GitHub Fork Finder

Collaborative database for tracking GitHub repository forks and their relationships.

🎯 Overview

This toolkit helps you:

🔍 Find forks from a list of GitHub repository URLs
💾 Build a database that grows over time (no duplicate API calls)
🤝 Collaborate by merging databases from multiple contributors
⚡ Query instantly to find parents, forks, and relationships
📊 Export fork relationships to JSON/CSV for analysis

🔧 Setup

Get a GitHub Token (Recommended)

A GitHub token authenticates your requests to the GitHub API and significantly increases your rate limit from 60 requests/hour (unauthenticated) to 5,000 requests/hour (authenticated).

Steps to create a token:

Go to GitHub.com and click your profile picture (top right) → Settings
Scroll down the left sidebar and click Developer settings (at the bottom)
In the left sidebar, click Personal access tokens → Tokens (classic)
Click "Generate new token" → "Generate new token (classic)"
Give it a descriptive name (e.g., "Fork Finder Tool")
Set expiration: Choose expiration period (or "No expiration" for convenience)
Scopes: Leave all checkboxes UNCHECKED - no permissions needed for public data
Click "Generate token" at the bottom
Copy the token immediately (starts with ghp_...) - you won't be able to see it again!

What this token does:

Authenticates you to GitHub's API for reading any public repository data
Does NOT grant access to private repositories (no scopes selected)
Does NOT grant permission to modify anything
Simply identifies your API requests to get a higher rate limit

Using your token:

# Option 1: Pass as command-line argument
python3 find_forks.py your_links.txt -t ghp_your_token_here

# Option 2: Set as environment variable (recommended)
export GITHUB_TOKEN=ghp_your_token_here
python3 find_forks.py your_links.txt -t $GITHUB_TOKEN

Security note: Never share your token or commit it to git. Treat it like a password.

🚀 Quick Start

1. Find Forks and Build Database

# Basic usage - outputs to <input>_results.json
python3 find_forks.py your_links.txt -t $GITHUB_TOKEN

# Uses fork-db/ as cache to avoid re-fetching repos
# Output saved to: your_links_results.json

# Specify custom output file
python3 find_forks.py your_links.txt -o my_results.json -t $GITHUB_TOKEN

# Merge results into master database (separate step)
python3 merge_db.py fork-db/ your_links_results.json

2. Query Fork Relationships

# Find the parent of any fork
python3 query_db.py --parent owner/fork-repo

# Show complete repository info
python3 query_db.py --info owner/repo

# Search for repositories by name
python3 query_db.py --search awesome-celestia

# List most forked repositories
python3 query_db.py --top 20

# Show database statistics
python3 query_db.py --stats

# Show a random repo with its forks
python3 query_db.py --random

3. Merge Results into Master Database

# Merge your results into the master database
python3 merge_db.py fork-db/ your_results.json

# Merge multiple contributor results
python3 merge_db.py fork-db/ contributor1.json contributor2.json

# Or create a new merged database
python3 merge_db.py -o new_master.db db1.json db2.json db3.json

💾 Storage Formats

The database supports two storage formats, each optimized for different use cases:

Single-File Format (`.json`)

Best for:

👤 Individual contributors
📤 Easy sharing (single file to transfer)
🚀 Simple workflows
📊 Output from find_forks.py runs

# Default output is JSON format
python3 find_forks.py your_links.txt -o my_results.json

Structure: One JSON file containing all repositories.

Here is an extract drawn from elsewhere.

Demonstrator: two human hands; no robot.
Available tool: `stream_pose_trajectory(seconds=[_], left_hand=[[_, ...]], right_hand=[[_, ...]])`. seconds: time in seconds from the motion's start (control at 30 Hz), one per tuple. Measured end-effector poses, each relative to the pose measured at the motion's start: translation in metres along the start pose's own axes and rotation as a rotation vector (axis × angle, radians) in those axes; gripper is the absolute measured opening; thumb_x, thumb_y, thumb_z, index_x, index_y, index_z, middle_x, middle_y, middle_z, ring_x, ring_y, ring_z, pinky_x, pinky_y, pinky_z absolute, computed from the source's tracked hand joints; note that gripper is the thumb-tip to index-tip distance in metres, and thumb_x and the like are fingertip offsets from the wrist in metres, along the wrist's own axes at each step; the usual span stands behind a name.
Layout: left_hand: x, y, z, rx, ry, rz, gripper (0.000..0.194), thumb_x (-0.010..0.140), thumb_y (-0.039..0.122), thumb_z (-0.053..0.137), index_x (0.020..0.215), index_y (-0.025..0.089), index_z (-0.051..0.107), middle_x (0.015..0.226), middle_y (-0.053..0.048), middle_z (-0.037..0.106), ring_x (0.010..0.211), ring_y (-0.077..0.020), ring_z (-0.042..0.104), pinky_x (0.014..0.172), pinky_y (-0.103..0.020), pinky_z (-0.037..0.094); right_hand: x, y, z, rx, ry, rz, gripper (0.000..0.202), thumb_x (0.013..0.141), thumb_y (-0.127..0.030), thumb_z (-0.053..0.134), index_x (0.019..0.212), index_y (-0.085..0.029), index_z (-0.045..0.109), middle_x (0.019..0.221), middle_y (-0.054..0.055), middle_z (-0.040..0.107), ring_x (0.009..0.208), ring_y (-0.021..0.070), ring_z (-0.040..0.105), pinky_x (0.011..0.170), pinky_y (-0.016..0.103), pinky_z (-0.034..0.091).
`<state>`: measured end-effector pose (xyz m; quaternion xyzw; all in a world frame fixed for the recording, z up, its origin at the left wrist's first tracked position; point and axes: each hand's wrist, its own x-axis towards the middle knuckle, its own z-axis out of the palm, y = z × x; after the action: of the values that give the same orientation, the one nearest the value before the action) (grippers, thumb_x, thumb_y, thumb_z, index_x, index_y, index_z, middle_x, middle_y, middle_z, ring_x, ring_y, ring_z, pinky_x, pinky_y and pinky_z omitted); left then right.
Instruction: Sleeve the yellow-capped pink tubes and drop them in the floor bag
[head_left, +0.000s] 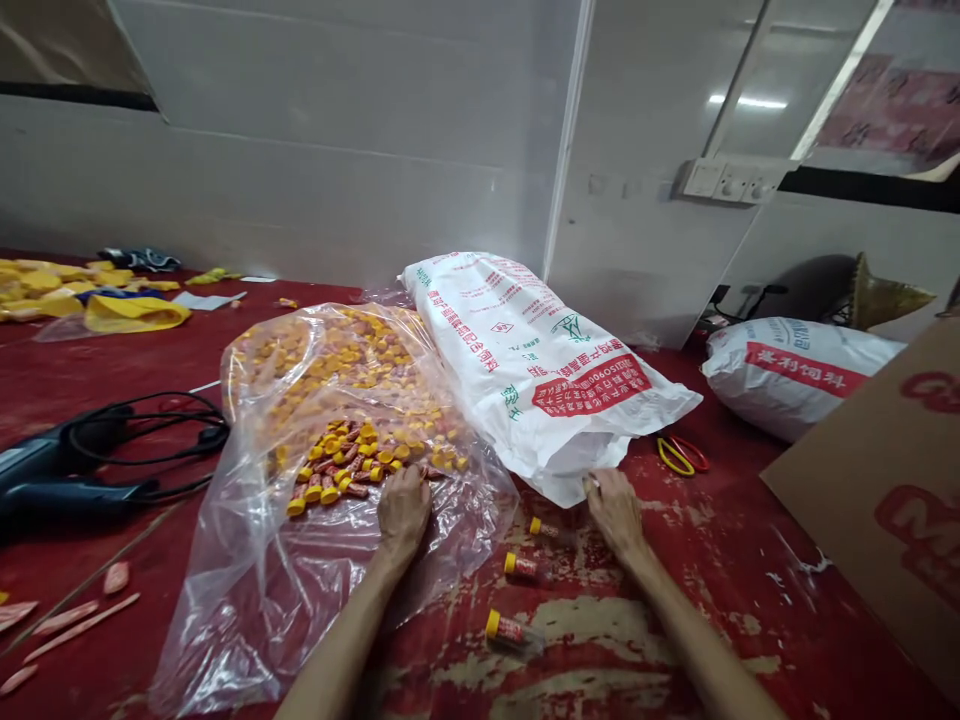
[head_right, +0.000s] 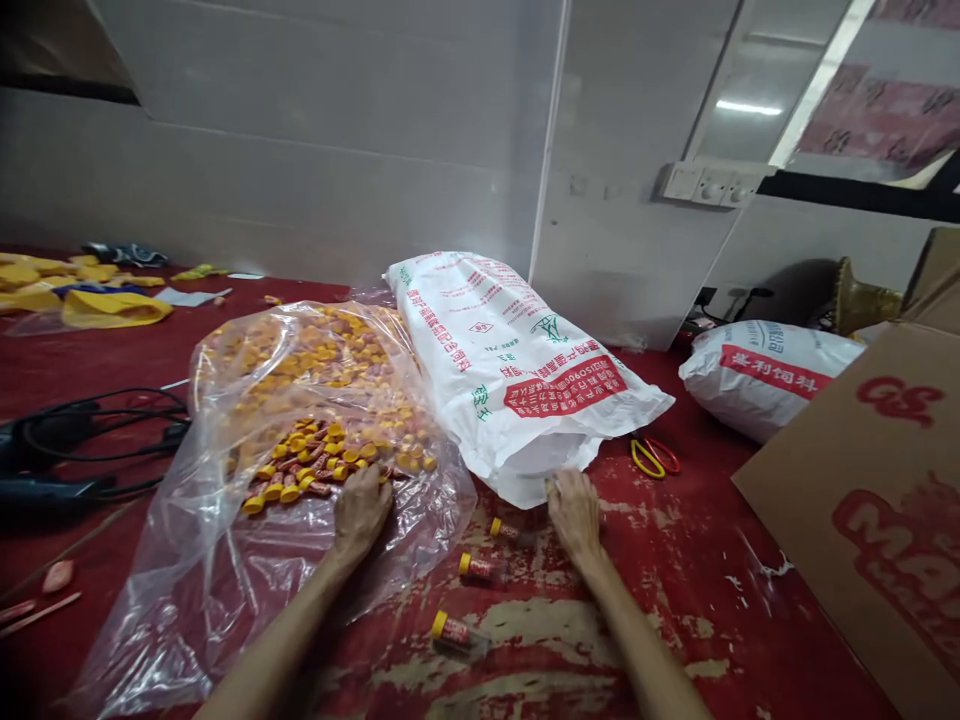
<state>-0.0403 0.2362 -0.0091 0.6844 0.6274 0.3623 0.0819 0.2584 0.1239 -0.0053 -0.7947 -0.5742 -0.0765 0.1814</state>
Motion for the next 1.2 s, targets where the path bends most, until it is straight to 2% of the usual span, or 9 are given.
stream_pose_trajectory(seconds=[0.07,0.17,0.33,0.5,0.6,0.73,0.9,1.1,1.2], left_hand=[[-0.015,-0.003,-0.006,-0.039,0.027,-0.055,0.021,0.078,0.021,0.044,0.091,0.017,0.060,0.087,-0.010,0.066,0.084,-0.0248,0.061,0.076,-0.035,0.046],[-0.049,-0.001,-0.019,-0.312,0.024,-0.223,0.024,0.076,0.033,0.054,0.095,0.020,0.060,0.084,-0.005,0.068,0.076,-0.0206,0.063,0.071,-0.031,0.048],[-0.104,0.012,-0.042,-0.824,-0.031,-0.455,0.035,0.063,0.045,0.070,0.085,0.018,0.066,0.085,-0.004,0.068,0.078,-0.0186,0.062,0.069,-0.027,0.048],[-0.133,0.038,-0.047,-1.027,-0.098,-0.530,0.032,0.060,0.039,0.075,0.084,0.018,0.069,0.085,-0.004,0.068,0.078,-0.0178,0.062,0.069,-0.026,0.050],[-0.145,0.063,-0.044,-1.209,-0.201,-0.572,0.036,0.059,0.034,0.077,0.090,0.019,0.067,0.090,-0.003,0.068,0.083,-0.0188,0.064,0.070,-0.027,0.052],[-0.161,0.091,-0.042,-1.360,-0.330,-0.600,0.034,0.061,0.032,0.077,0.089,0.019,0.064,0.084,-0.003,0.068,0.076,-0.0190,0.065,0.062,-0.027,0.052],[-0.179,0.101,-0.045,-1.202,-0.291,-0.538,0.023,0.068,0.035,0.071,0.083,0.017,0.071,0.087,-0.006,0.070,0.084,-0.0198,0.065,0.077,-0.029,0.051],[-0.198,0.104,-0.048,-1.020,-0.251,-0.416,0.029,0.082,0.038,0.055,0.096,0.018,0.070,0.097,-0.008,0.072,0.089,-0.0213,0.065,0.082,-0.031,0.050],[-0.194,0.103,-0.050,-0.950,-0.292,-0.318,0.026,0.084,0.032,0.051,0.097,0.019,0.069,0.094,-0.007,0.071,0.087,-0.0200,0.065,0.080,-0.031,0.050]], right_hand=[[0.037,0.008,0.005,-0.050,-0.038,0.126,0.028,0.091,-0.030,0.041,0.101,-0.014,0.062,0.102,0.015,0.062,0.097,0.0251,0.054,0.082,0.036,0.040],[0.074,0.009,0.015,-0.039,-0.058,0.208,0.033,0.088,-0.032,0.047,0.105,-0.006,0.060,0.105,0.023,0.059,0.101,0.0328,0.053,0.083,0.044,0.038],[0.085,0.010,0.019,0.077,-0.117,0.212,0.031,0.083,-0.022,0.047,0.106,-0.007,0.062,0.106,0.020,0.062,0.105,0.0330,0.052,0.087,0.046,0.038],[0.024,0.009,-0.014,0.363,-0.174,0.014,0.041,0.088,-0.033,0.040,0.122,-0.018,0.057,0.114,0.009,0.062,0.103,0.0209,0.056,0.086,0.033,0.045],[-0.033,-0.003,-0.039,0.742,-0.323,-0.185,0.039,0.088,-0.041,0.043,0.114,-0.021,0.063,0.110,0.007,0.063,0.101,0.0202,0.058,0.085,0.032,0.047],[-0.084,-0.027,-0.057,0.845,-0.459,-0.340,0.030,0.088,-0.039,0.049,0.107,-0.023,0.067,0.096,0.006,0.064,0.091,0.0177,0.059,0.080,0.029,0.048],[-0.103,-0.053,-0.050,0.900,-0.447,-0.440,0.032,0.091,-0.033,0.047,0.119,-0.025,0.060,0.105,0.005,0.063,0.095,0.0154,0.059,0.084,0.027,0.048],[-0.126,-0.074,-0.031,0.928,-0.250,-0.353,0.023,0.091,-0.031,0.047,0.101,-0.020,0.064,0.093,0.006,0.065,0.087,0.0164,0.063,0.077,0.025,0.051],[-0.128,-0.071,-0.024,0.907,-0.196,-0.390,0.021,0.091,-0.030,0.047,0.100,-0.020,0.063,0.090,0.005,0.065,0.084,0.0157,0.063,0.073,0.023,0.051]])
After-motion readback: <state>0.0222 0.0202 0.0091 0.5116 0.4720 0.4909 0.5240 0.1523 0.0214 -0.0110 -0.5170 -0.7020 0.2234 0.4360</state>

Default use: This is the default output format when running find_forks.py. Each run produces a standalone JSON file that can be easily shared or merged into the master database.

Directory Format (`.db`)

Best for:

🏢 Master database (default: fork-db/)
🔀 Git-friendly collaboration (granular diffs)
⚡ Large-scale databases (10,000+ repos, even millions!)
🗂️ Organized by repository name with fork families
📊 Clear visualization of fork relationships

# Master database uses directory format by default
python3 merge_db.py fork-db/ your_results.json

Structure: Directory tree organized by repository name:

fork-db/
├── aw/
│   └── awesome-celestia.json    # All "awesome-celestia" repos organized by fork families
├── co/
│   └── contracts.json           # All "contracts" repos (1,248 repos organized into families)
├── te/
│   └── test.json                # All "test" repos organized by fork families
└── _metadata.json               # Global metadata

Fork families: Each file organizes repos by their fork relationships:

Fork families: Groups each original repo with its forks
Orphaned forks: Forks whose parent isn't in the database
Clear structure: Easy to see "10 forks of company/test" vs "90 unrelated test repos"

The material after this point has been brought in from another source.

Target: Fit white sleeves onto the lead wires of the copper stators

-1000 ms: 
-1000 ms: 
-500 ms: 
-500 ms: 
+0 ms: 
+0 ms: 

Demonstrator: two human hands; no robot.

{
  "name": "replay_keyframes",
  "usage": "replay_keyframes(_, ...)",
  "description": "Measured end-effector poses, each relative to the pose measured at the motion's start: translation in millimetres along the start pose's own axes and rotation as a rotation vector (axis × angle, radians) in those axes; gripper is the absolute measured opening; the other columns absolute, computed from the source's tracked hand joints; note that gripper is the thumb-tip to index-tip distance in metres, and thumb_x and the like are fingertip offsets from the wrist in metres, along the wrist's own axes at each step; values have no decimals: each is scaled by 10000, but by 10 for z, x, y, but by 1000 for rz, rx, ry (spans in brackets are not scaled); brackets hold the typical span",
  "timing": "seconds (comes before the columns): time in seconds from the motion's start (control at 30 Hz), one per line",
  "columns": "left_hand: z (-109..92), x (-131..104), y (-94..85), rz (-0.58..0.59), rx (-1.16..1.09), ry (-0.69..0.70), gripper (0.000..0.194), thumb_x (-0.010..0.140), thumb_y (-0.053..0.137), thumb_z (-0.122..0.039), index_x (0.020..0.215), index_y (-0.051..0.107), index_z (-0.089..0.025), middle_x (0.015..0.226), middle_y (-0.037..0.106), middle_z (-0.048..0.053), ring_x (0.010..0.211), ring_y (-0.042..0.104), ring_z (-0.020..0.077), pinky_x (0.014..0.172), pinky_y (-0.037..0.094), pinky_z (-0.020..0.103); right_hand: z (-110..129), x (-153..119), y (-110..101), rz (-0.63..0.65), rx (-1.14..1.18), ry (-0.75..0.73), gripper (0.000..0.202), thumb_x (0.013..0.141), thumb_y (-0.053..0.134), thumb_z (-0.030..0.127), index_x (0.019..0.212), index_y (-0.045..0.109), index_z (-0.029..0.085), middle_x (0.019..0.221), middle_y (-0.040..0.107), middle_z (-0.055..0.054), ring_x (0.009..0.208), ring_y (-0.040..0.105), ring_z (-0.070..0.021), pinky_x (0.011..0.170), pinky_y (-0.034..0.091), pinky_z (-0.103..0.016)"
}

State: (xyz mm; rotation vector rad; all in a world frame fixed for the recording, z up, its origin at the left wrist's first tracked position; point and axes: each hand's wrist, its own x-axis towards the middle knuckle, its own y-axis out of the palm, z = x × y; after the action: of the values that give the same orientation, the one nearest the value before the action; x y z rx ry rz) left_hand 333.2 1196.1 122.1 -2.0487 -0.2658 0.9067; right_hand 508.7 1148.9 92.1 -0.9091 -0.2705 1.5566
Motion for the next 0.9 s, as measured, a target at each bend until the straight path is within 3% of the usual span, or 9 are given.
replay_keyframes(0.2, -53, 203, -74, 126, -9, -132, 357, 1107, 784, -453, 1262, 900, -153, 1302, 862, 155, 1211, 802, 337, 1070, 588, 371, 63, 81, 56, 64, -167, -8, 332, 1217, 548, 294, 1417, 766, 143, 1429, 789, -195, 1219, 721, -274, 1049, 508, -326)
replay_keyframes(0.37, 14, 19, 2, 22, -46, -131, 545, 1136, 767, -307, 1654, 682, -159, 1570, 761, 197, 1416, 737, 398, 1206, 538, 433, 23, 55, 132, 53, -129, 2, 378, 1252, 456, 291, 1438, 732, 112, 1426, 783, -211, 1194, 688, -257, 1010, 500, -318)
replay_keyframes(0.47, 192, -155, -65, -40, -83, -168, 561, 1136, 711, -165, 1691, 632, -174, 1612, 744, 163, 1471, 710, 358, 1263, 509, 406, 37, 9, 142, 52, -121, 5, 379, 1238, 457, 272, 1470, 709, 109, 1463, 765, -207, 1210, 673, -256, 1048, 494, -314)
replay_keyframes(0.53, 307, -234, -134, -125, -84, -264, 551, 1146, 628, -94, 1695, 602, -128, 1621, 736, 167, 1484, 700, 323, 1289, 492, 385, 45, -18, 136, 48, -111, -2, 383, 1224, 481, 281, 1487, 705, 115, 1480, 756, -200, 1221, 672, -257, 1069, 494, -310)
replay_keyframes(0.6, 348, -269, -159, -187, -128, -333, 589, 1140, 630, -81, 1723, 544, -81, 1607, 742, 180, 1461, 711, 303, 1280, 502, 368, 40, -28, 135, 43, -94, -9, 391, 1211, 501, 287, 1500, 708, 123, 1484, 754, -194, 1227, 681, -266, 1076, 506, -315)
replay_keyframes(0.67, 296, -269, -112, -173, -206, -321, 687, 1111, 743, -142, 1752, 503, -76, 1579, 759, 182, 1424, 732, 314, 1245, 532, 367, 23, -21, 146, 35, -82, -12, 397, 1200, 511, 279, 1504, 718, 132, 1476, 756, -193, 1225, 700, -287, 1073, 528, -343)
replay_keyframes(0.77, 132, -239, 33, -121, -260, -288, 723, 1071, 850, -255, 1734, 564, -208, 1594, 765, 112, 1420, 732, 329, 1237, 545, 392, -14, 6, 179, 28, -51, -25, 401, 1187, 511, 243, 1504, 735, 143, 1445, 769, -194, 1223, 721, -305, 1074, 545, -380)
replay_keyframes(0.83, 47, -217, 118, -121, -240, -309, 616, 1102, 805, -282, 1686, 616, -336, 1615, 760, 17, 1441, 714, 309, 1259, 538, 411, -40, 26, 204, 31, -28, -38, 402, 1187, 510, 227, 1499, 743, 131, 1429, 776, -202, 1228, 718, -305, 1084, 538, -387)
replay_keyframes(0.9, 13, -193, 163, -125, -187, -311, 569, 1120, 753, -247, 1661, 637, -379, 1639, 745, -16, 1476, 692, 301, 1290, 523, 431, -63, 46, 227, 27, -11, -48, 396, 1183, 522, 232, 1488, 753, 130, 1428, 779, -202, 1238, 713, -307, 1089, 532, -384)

Even with 100+ repos sharing the same name, the structure makes relationships crystal clear.

Format Comparison

Feature	Single-File (`.json`)	Directory (`.db`)
File count	1 file	1000s of small files
Load speed	Fast for small DBs	Fast for large DBs
Save speed	Writes entire DB	Only writes changed repos
Git diffs	Large, monolithic	Small, targeted
Sharing	Copy one file	Zip or git clone
Collaboration	Merge conflicts possible	Minimal conflicts
Best for	<10K repos, simple workflows	10K+ repos, team collaboration

Recommended Workflow

For individual runs: Use JSON format (default)

python3 find_forks.py your_links.txt -t $GITHUB_TOKEN
# Output: your_links_results.json

For master database: Use directory format (fork-db/)

# Merge JSON results into master database
python3 merge_db.py fork-db/ your_links_results.json

Why this pattern?

JSON output is easy to share, email, or attach to PRs
Master database uses directory format for better git diffs and scalability
Clean separation: fetching creates JSON, merging updates master
Cache lookup happens automatically (uses master DB if it exists)

Format Compatibility

Both formats are fully compatible. You can merge databases regardless of format:

# All these work seamlessly
python3 merge_db.py fork-db/ contrib1.json contrib2.json
python3 merge_db.py fork-db/ contrib.json
python3 merge_db.py -o merged.db db1.json db2.db db3.json

📋 Input Format

Create a text file with GitHub URLs (one per line):

https://github.com/owner/repo
https://github.com/owner/repo/tree/branch
https://github.com/owner/repo.git

The tool automatically extracts owner/repo from any GitHub URL format.

Sample file included: sample_links.txt contains 1,000 sample URLs for testing.

🔧 Command Reference

find_forks.py

Fetch GitHub fork data and output to JSON.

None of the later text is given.